Regression with kernel 4.20 on armhf
Christian König
ckoenig.leichtzumerken at gmail.com
Wed Jan 2 12:05:46 UTC 2019
Hi Luis,
mhm, sounds like a timing issue. We have probably made something faster
during bootup in 4.20 and because of this you now see this issue more often.
If the bisection doesn't show any result can you try adding some
msleep(10) call at critical places in the driver code to narrow this down?
Officially we don't test/support ARM with the driver code, but in this
particular case we should probably investigate since it sounds like it
just doesn't happen on x86 because of different timing.
Thanks,
Christian.
Am 28.12.18 um 15:05 schrieb Luís Mendes:
> Hi Alex,
>
> Before all... Have a nice holidays!
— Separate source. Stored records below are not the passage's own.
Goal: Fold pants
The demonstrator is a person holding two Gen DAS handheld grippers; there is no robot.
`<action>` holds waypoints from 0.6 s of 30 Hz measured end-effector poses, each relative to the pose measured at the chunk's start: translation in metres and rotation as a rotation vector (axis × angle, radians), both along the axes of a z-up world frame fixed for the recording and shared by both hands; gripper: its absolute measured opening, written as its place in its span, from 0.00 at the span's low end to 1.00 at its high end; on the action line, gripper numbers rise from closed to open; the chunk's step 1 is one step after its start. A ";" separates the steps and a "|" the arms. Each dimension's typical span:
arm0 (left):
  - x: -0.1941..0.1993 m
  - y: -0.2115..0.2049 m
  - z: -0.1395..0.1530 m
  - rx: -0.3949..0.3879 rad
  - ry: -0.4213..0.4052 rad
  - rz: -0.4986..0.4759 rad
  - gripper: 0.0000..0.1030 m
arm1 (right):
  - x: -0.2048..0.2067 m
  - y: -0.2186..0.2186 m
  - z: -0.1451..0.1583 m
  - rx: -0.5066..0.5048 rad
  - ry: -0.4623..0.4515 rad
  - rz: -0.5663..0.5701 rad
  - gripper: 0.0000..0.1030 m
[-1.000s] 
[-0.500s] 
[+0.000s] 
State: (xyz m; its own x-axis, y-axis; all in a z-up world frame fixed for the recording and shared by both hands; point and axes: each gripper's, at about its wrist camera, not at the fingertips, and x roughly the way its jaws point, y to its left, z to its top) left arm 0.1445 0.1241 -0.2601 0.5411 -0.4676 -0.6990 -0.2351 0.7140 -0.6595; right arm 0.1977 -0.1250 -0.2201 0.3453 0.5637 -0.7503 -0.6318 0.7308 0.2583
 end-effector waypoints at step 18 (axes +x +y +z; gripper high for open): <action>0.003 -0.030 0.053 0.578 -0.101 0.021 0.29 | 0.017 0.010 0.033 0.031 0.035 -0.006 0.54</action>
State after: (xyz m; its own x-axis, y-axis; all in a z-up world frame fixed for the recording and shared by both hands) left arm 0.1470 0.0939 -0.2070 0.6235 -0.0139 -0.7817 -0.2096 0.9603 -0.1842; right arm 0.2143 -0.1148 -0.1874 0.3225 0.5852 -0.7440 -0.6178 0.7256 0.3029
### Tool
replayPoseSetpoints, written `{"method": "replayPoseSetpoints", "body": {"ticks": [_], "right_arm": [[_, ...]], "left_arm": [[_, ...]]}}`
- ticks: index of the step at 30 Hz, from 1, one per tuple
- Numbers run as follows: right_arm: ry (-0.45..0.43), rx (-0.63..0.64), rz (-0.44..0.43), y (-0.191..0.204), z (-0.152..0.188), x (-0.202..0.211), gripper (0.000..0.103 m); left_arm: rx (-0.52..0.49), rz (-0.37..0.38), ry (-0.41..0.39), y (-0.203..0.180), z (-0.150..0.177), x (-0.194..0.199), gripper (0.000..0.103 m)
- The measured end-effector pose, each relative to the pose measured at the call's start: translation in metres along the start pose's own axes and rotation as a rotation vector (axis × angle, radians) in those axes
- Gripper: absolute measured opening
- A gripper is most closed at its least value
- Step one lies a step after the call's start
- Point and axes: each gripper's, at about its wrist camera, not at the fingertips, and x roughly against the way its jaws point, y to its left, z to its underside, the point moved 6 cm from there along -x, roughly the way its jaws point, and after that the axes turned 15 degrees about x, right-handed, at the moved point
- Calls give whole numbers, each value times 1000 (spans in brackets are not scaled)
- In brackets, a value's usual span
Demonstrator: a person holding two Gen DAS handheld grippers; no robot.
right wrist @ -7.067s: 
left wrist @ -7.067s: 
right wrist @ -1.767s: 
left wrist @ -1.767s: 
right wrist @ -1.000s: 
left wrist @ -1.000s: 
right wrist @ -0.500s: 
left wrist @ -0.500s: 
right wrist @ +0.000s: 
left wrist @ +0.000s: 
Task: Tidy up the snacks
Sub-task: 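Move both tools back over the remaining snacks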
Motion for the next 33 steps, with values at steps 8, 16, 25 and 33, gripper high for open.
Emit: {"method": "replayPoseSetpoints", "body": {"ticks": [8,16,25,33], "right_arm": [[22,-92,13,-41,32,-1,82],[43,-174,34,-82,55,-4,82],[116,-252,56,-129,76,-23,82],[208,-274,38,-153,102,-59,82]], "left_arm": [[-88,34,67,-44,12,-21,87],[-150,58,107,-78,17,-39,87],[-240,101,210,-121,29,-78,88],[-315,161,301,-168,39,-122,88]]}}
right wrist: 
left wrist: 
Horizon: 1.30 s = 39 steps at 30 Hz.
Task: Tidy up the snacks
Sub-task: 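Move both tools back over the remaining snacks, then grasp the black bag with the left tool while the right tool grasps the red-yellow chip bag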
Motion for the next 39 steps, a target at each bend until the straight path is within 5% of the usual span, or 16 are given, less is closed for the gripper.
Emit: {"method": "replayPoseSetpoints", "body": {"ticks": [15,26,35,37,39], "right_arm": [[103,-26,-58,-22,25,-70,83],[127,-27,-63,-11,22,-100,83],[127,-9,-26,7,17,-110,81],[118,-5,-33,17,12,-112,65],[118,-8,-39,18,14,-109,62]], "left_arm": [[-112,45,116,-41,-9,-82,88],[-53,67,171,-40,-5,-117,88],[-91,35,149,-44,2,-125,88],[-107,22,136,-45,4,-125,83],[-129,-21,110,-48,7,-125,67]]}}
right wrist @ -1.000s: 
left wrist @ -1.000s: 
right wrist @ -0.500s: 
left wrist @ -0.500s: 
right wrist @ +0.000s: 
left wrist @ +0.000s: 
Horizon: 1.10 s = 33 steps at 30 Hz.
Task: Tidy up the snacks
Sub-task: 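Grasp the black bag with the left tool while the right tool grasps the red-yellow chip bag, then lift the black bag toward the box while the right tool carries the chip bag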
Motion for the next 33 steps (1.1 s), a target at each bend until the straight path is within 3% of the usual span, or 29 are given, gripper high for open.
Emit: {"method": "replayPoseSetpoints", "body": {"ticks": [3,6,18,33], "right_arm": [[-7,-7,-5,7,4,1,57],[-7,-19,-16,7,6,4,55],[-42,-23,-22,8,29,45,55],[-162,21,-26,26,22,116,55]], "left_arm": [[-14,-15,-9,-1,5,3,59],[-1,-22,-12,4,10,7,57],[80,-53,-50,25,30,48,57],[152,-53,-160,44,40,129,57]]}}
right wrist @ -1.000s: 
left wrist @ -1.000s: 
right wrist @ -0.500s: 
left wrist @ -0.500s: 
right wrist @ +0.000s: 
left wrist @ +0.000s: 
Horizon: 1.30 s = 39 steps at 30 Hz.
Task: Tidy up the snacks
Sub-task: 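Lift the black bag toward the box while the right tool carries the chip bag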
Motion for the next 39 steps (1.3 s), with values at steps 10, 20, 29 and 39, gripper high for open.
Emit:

Happy new year!!
>
> - Okay, so it looks like sometimes the driver is able to enter
> graphical mode with the Polaris card, but most of the time it fails
> before with:
> [ 49.762704] [drm:amdgpu_job_timedout [amdgpu]] *ERROR* ring gfx
> timeout, signaled seq=2, emitted seq=3
>
> - This is something that is happening sporadically but in a less
> intensive way in 4.17, 4.18 and 4.19 kernels, so this is actually not
> a regression, but rather an existent issue, which maybe the patch
> "drm/amdgpu/gfx_v8_0: Reorder the gfx, kiq and kcq ring tests
> sequence" solves. I tried to backport it to 4.20, but had no
> improvement. Need to try with the git version, or rc1.
>
> - This hang happens after the console is displayed in the screen, but
> before switching to graphical mode with X.
>
> - However if X is entered then the driver is stable and can be used
> for long periods.
>
> Regards,
> Luís Mendes
>
> On Tue, Dec 18, 2018 at 11:16 PM Luís Mendes <luis.p.mendes at gmail.com> wrote:
>> Hi Alex,
>>
>> I am already using drm_arch_can_wc_memory() set to false.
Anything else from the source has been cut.